• Work instruction
Write out every line of the material as it stands, apart from the pictures.
### Data
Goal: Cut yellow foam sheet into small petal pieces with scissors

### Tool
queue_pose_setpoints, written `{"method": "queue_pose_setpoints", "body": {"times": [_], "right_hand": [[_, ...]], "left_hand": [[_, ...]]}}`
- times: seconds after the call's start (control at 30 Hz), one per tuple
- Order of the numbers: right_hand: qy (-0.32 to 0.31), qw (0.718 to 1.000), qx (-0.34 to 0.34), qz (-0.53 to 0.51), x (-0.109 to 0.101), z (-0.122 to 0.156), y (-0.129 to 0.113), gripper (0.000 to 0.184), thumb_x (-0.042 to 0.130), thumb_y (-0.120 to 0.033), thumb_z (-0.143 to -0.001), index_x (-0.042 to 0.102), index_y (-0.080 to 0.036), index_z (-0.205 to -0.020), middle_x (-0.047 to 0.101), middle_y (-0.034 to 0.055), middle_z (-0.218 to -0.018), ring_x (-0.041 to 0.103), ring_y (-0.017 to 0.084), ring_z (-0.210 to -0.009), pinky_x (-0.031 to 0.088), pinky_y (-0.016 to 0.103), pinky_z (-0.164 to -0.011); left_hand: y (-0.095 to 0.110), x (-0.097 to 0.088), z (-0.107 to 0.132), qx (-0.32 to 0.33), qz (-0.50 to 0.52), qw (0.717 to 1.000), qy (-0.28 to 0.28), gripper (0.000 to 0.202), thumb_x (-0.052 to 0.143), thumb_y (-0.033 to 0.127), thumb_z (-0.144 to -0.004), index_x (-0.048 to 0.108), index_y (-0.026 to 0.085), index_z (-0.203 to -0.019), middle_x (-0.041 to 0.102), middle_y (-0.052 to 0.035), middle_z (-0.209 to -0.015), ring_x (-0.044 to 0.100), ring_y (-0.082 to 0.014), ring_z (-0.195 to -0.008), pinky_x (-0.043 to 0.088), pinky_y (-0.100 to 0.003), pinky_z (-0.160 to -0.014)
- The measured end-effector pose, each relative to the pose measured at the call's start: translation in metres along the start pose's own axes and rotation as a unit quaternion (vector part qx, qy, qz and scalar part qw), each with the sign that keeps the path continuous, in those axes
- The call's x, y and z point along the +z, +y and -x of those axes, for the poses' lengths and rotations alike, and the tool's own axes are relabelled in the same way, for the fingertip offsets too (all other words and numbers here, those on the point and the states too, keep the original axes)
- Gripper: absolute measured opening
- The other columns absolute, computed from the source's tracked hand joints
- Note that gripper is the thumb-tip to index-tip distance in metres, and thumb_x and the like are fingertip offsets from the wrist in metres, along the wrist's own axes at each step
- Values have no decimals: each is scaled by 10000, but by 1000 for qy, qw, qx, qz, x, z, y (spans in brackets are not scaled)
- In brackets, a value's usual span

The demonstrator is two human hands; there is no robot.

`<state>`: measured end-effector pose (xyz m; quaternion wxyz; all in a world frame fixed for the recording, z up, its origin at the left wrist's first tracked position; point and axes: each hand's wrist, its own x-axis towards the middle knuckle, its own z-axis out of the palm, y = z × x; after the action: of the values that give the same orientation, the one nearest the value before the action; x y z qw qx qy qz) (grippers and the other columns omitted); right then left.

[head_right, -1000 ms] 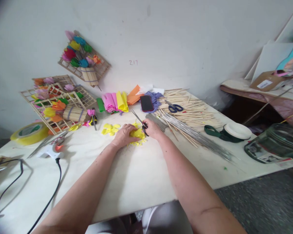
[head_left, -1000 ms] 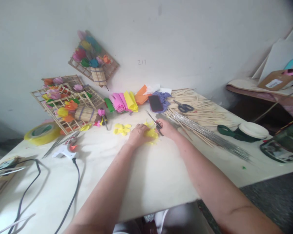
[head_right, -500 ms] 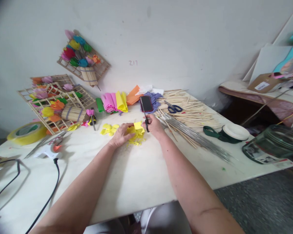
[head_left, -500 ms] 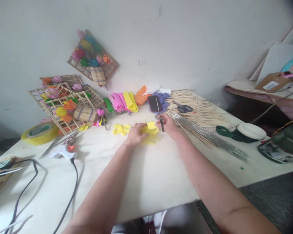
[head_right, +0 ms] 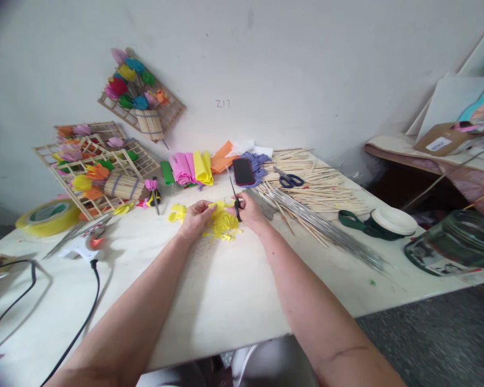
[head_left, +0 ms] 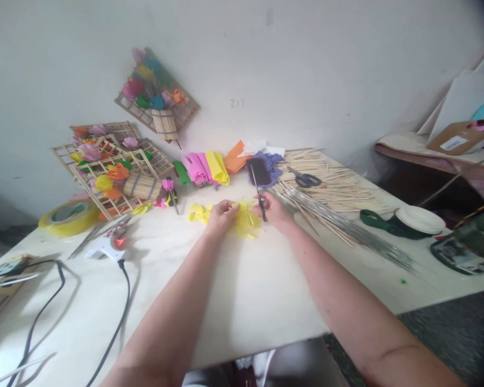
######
• Answer to this problem
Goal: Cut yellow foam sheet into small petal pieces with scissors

### Tool
queue_pose_setpoints, written `{"method": "queue_pose_setpoints", "body": {"times": [_], "right_hand": [[_, ...]], "left_hand": [[_, ...]]}}`
- times: seconds after the call's start (control at 30 Hz), one per tuple
- Order of the numbers: right_hand: qy (-0.32 to 0.31), qw (0.718 to 1.000), qx (-0.34 to 0.34), qz (-0.53 to 0.51), x (-0.109 to 0.101), z (-0.122 to 0.156), y (-0.129 to 0.113), gripper (0.000 to 0.184), thumb_x (-0.042 to 0.130), thumb_y (-0.120 to 0.033), thumb_z (-0.143 to -0.001), index_x (-0.042 to 0.102), index_y (-0.080 to 0.036), index_z (-0.205 to -0.020), middle_x (-0.047 to 0.101), middle_y (-0.034 to 0.055), middle_z (-0.218 to -0.018), ring_x (-0.041 to 0.103), ring_y (-0.017 to 0.084), ring_z (-0.210 to -0.009), pinky_x (-0.031 to 0.088), pinky_y (-0.016 to 0.103), pinky_z (-0.164 to -0.011); left_hand: y (-0.095 to 0.110), x (-0.097 to 0.088), z (-0.107 to 0.132), qx (-0.32 to 0.33), qz (-0.50 to 0.52), qw (0.717 to 1.000), qy (-0.28 to 0.28), gripper (0.000 to 0.202), thumb_x (-0.052 to 0.143), thumb_y (-0.033 to 0.127), thumb_z (-0.144 to -0.004), index_x (-0.048 to 0.108), index_y (-0.026 to 0.085), index_z (-0.203 to -0.019), middle_x (-0.041 to 0.102), middle_y (-0.052 to 0.035), middle_z (-0.209 to -0.015), ring_x (-0.044 to 0.100), ring_y (-0.082 to 0.014), ring_z (-0.195 to -0.008), pinky_x (-0.043 to 0.088), pinky_y (-0.100 to 0.003), pinky_z (-0.160 to -0.014)
- The measured end-effector pose, each relative to the pose measured at the call's start: translation in metres along the start pose's own axes and rotation as a unit quaternion (vector part qx, qy, qz and scalar part qw), each with the sign that keeps the path continuous, in those axes
- The call's x, y and z point along the +z, +y and -x of those axes, for the poses' lengths and rotations alike, and the tool's own axes are relabelled in the same way, for the fingertip offsets too (all other words and numbers here, those on the point and the states too, keep the original axes)
- Gripper: absolute measured opening
- The other columns absolute, computed from the source's tracked hand joints
- Note that gripper is the thumb-tip to index-tip distance in metres, and thumb_x and the like are fingertip offsets from the wrist in metres, along the wrist's own axes at each step
- Values have no decimals: each is scaled by 10000, but by 1000 for qy, qw, qx, qz, x, z, y (spans in brackets are not scaled)
- In brackets, a value's usual span

The demonstrator is two human hands; there is no robot.

`<state>`: measured end-effector pose (xyz m; quaternion wxyz; all in a world frame fixed for the recording, z up, its origin at the left wrist's first tracked position; point and axes: each hand's wrist, its own x-axis towards the middle knuckle, its own z-axis out of the palm, y = z × x; after the action: of the values that give the same orientation, the one nearest the value before the action; x y z qw qx qy qz) (grippers and the other columns omitted); right then left.

[head_right, -1000 ms] 
[head_left, -1000 ms] 
[head_right, -500 ms] 
[head_left, -500 ms] 
[head_right, +0 ms] 
[head_left, +0 ms] 

With that, the output is complete.